> What to work on
Only one stretch of the records below should be repeated. It starts with the line containing "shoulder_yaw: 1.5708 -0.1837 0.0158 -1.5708" and goes on through the line containing "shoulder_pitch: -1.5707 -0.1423", exactly as written.

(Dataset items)
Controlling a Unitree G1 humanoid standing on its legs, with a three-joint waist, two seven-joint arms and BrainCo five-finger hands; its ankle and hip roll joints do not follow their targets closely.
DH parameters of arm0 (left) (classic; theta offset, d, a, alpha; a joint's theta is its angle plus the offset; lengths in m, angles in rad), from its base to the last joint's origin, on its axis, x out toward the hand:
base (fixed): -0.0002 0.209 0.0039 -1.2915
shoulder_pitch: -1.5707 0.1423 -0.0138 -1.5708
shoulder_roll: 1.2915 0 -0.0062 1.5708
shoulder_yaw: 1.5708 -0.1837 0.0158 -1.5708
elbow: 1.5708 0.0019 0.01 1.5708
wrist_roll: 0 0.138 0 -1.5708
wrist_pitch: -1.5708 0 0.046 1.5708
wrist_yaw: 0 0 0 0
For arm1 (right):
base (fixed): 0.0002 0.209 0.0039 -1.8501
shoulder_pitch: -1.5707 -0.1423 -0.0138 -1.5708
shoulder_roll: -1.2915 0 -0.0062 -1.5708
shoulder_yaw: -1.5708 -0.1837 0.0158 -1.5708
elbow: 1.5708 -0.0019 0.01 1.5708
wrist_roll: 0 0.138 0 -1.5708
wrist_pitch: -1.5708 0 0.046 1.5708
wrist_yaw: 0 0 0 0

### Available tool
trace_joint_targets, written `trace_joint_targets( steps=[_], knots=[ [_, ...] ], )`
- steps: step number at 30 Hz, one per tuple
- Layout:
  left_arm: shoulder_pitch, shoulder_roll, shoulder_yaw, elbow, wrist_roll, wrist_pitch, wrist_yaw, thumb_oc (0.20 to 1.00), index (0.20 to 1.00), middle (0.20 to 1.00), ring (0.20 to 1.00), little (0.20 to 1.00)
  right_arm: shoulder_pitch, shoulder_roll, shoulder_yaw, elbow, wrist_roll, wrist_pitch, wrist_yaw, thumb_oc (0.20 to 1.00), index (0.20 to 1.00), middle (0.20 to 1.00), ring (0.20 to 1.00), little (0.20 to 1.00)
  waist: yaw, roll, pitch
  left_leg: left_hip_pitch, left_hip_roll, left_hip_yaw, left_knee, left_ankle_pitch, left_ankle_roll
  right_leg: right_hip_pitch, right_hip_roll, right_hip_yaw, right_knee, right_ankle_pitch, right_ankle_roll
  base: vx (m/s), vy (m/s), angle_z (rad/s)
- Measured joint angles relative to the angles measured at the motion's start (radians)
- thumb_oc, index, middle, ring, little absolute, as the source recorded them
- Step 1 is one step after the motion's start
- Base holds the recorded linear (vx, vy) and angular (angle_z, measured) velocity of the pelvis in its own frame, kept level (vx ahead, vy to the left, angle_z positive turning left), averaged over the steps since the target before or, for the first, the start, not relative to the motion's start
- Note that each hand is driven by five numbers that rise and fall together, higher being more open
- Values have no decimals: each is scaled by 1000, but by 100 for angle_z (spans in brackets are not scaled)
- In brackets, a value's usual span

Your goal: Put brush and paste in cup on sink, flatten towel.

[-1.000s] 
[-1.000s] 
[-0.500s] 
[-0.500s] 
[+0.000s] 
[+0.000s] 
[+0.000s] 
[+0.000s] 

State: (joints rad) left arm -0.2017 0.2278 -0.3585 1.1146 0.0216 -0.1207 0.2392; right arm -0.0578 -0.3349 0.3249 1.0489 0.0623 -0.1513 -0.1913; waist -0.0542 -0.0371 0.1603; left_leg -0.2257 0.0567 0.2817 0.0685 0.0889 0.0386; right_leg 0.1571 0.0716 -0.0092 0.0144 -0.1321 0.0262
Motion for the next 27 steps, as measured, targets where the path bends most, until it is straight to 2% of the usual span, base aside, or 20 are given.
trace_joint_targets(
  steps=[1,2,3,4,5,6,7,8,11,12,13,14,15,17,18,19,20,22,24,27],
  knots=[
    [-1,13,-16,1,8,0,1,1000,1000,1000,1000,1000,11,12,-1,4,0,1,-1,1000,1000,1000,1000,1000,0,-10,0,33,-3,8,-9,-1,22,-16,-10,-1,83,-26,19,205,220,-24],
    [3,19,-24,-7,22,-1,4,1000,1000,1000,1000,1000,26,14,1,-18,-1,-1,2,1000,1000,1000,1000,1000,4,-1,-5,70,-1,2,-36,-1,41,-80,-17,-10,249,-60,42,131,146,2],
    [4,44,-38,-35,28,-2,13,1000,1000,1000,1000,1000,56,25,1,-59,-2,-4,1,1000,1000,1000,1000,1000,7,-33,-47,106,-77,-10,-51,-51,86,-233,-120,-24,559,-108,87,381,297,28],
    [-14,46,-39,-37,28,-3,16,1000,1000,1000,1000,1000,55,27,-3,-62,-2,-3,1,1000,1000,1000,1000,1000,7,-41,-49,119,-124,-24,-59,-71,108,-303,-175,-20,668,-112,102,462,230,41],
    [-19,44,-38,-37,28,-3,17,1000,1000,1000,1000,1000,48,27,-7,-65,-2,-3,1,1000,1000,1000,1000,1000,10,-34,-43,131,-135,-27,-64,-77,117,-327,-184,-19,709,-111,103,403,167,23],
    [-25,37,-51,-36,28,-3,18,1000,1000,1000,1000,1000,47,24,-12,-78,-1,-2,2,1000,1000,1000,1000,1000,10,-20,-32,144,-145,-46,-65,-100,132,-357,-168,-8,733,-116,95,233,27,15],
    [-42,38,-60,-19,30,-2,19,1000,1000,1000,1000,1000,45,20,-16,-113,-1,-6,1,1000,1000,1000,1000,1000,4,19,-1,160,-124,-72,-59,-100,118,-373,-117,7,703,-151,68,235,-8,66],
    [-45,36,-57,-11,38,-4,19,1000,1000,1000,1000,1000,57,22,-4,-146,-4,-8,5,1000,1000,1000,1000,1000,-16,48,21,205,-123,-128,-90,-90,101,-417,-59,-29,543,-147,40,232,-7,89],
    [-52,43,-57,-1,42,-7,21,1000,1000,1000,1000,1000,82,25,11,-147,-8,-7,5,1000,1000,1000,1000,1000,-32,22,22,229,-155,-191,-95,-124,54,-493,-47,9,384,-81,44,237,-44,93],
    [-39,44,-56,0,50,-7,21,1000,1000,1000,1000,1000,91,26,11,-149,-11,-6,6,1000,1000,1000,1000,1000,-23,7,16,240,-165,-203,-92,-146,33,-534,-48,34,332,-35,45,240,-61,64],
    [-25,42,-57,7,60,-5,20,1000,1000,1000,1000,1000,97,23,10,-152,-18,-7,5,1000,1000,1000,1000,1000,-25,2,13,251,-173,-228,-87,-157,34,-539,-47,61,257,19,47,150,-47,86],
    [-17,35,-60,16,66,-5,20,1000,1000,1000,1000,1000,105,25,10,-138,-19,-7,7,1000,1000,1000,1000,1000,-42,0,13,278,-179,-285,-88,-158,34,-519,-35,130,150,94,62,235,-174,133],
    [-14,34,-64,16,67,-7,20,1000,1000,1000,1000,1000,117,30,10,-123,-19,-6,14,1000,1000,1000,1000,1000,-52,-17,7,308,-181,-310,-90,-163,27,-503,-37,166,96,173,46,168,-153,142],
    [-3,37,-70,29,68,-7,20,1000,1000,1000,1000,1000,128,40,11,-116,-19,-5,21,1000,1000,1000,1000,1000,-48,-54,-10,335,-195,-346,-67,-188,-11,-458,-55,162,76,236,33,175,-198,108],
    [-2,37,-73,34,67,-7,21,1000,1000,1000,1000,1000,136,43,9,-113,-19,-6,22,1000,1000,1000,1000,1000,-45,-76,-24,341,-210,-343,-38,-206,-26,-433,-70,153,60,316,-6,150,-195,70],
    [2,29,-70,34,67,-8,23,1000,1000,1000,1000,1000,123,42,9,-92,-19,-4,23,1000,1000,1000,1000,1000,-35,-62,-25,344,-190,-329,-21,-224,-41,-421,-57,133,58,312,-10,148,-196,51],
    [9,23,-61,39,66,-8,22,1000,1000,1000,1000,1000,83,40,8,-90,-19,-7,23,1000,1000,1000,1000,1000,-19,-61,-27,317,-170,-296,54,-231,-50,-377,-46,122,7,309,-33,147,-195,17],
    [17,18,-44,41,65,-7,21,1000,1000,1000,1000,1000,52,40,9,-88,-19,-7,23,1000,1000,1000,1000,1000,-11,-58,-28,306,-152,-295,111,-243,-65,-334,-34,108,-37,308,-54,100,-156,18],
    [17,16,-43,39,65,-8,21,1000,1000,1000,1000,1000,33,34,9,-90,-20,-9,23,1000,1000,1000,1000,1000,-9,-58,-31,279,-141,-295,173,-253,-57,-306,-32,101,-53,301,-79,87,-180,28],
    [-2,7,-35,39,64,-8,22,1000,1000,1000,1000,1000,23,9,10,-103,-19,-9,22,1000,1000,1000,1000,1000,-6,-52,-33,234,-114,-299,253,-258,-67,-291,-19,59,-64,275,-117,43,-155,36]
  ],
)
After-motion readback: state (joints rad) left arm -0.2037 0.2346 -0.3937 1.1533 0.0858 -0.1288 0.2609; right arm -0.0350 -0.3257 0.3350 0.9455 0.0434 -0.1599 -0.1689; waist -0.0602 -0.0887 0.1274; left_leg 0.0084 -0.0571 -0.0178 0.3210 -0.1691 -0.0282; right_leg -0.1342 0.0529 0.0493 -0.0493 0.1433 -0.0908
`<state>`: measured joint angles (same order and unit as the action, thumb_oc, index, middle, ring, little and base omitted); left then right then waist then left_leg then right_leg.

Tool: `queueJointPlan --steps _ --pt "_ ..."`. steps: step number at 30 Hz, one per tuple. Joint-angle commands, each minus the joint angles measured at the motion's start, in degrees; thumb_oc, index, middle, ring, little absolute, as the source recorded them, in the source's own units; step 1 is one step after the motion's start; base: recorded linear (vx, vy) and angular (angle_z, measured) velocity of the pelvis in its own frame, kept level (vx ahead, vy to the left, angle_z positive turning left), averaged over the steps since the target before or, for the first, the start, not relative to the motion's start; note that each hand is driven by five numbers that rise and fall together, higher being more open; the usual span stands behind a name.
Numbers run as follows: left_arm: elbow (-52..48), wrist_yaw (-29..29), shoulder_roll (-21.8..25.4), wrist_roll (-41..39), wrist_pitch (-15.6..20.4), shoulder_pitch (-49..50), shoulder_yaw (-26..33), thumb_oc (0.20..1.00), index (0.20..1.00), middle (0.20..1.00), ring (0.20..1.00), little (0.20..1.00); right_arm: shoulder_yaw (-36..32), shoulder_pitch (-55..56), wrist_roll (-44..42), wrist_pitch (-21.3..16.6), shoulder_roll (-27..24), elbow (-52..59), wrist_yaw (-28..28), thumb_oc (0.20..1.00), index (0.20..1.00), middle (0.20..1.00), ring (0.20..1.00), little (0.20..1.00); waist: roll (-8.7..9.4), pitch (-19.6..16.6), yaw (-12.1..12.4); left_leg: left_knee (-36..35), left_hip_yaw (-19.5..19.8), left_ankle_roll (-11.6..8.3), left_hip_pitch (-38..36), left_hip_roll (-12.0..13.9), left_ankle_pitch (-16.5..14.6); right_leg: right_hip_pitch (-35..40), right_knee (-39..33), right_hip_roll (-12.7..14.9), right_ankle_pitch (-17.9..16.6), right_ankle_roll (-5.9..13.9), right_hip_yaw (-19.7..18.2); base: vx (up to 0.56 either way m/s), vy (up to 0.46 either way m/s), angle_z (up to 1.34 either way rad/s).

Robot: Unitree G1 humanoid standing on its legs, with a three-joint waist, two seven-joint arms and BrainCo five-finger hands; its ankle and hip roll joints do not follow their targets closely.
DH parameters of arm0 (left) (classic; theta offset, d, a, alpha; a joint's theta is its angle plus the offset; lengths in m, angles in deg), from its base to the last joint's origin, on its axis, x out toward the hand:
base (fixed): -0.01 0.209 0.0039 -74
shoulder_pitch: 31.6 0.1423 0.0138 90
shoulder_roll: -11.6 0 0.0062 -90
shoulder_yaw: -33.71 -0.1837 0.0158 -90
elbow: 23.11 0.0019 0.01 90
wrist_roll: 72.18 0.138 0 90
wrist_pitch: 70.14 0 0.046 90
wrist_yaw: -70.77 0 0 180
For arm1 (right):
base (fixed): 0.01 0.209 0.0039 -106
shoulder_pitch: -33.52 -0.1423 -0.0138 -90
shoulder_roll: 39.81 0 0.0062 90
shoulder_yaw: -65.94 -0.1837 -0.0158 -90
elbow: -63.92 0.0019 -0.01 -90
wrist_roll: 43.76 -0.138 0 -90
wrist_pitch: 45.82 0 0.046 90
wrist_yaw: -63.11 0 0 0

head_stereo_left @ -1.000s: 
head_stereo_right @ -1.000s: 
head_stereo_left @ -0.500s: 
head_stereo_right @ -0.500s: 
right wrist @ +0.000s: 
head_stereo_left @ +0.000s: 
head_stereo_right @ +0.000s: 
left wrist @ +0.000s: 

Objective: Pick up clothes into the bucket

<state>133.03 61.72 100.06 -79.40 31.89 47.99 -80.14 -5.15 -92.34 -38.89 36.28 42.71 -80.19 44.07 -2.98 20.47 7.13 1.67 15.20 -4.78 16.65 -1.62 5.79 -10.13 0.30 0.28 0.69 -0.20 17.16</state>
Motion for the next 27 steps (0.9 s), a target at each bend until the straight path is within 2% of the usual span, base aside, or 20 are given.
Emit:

> Reply
shoulder_yaw: 1.5708 -0.1837 0.0158 -1.5708
elbow: 1.5708 0.0019 0.01 1.5708
wrist_roll: 0 0.138 0 -1.5708
wrist_pitch: -1.5708 0 0.046 1.5708
wrist_yaw: 0 0 0 0
For arm1 (right):
base (fixed): 0.0002 0.209 0.0039 -1.8501
shoulder_pitch: -1.5707 -0.1423 -0.0138 -1.5708

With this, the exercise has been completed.